If replacing drives to keep the 8-wide Z2, tough, I'd be tempted to try and use the adapter during resilver—maybe with the new drive already attached to a SATA port and the old drive attached to the USB adapter so it can still provide full redundancy. If it works, repeat. If issues arise (e.g. the USB-adapted drive dropping during resilver), revert to the traditional method: Offline the old drive, plug the new drive in its place, replace and resilver with reduced redundancy. (It's a raidz2 anyway, so there's still one degree of redundancy here.)

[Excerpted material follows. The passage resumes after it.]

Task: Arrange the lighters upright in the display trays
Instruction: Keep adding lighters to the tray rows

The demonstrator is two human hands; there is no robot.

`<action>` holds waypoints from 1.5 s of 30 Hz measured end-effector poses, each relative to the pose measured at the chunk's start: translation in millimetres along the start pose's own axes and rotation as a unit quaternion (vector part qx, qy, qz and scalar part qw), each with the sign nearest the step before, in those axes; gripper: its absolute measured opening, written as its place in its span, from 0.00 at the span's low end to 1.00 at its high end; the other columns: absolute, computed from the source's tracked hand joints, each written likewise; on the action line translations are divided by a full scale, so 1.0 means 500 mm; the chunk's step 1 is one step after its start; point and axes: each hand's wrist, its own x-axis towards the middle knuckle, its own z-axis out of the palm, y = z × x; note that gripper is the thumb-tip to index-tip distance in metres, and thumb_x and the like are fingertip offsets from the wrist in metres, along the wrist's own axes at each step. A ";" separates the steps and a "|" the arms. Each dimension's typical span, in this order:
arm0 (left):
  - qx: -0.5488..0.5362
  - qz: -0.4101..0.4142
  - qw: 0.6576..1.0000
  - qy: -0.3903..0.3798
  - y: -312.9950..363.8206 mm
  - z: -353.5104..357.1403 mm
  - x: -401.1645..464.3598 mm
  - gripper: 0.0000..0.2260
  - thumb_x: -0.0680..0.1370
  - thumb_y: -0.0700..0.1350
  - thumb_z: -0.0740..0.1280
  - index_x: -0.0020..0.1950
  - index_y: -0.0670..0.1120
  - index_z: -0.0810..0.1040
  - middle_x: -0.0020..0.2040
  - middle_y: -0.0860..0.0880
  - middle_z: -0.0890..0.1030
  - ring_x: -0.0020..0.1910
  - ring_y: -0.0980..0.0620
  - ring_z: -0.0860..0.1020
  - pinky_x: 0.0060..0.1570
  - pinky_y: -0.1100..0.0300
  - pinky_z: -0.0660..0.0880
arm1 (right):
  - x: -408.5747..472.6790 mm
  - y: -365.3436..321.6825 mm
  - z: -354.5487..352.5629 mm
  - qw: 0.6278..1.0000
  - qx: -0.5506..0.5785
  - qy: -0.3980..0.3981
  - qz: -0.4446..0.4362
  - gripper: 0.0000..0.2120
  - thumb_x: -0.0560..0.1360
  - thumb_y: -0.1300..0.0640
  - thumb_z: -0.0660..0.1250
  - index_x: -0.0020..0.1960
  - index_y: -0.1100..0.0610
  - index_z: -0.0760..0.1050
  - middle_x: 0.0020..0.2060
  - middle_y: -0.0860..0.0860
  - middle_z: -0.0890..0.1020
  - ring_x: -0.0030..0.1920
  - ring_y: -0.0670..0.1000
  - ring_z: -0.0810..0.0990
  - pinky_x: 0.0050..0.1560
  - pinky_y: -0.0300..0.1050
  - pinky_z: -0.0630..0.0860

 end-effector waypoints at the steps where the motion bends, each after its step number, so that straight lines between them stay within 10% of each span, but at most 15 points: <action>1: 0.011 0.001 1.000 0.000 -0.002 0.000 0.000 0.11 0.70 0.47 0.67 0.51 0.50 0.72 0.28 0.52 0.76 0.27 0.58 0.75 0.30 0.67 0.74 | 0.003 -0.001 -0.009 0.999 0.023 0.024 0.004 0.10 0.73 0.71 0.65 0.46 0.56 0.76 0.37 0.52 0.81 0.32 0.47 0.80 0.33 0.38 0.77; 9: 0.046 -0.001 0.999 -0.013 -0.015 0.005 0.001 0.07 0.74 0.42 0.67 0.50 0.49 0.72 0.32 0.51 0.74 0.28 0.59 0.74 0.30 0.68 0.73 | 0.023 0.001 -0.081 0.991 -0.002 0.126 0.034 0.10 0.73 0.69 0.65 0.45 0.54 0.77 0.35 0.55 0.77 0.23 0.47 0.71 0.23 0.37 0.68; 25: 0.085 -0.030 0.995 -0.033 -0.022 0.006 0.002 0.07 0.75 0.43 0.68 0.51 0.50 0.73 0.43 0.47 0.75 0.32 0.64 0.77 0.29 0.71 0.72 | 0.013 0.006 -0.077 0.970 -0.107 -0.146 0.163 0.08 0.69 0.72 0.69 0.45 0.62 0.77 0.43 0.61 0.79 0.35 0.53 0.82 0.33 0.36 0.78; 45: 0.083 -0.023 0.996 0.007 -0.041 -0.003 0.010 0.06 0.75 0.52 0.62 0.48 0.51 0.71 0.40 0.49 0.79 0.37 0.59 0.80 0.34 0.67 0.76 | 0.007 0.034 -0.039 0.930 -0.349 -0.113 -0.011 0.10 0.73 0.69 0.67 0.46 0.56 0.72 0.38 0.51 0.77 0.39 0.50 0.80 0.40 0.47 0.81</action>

goosesensor · Aug 26, 2022

I was able to offline/replace one of the failing SATA drives with the new spare connected via USB <-> SATA adapter, then swap the new drive into the failing drive's SATA port and it all worked fine. Waiting on 2nd replacement in the mail.

Thanks for your help.

Alex_K · Aug 27, 2022

I thought when drive is showing as degraded, that means its failed and not used, but what is written above implies degraded drives are still used for redundancy? Is that correct? To what extent? Like, if we have 2 drives "degraded" in Z2 VDEV and 3rd becomes "degraded", does it not mean that whole vdev data is lost?

rvassar · Aug 27, 2022

Alex_K said:
I thought when drive is showing as degraded, that means its failed and not used, but what is written above implies degraded drives are still used for redundancy? Is that correct? To what extent? Like, if we have 2 drives "degraded" in Z2 VDEV and 3rd becomes "degraded", does it not mean that whole vdev data is lost?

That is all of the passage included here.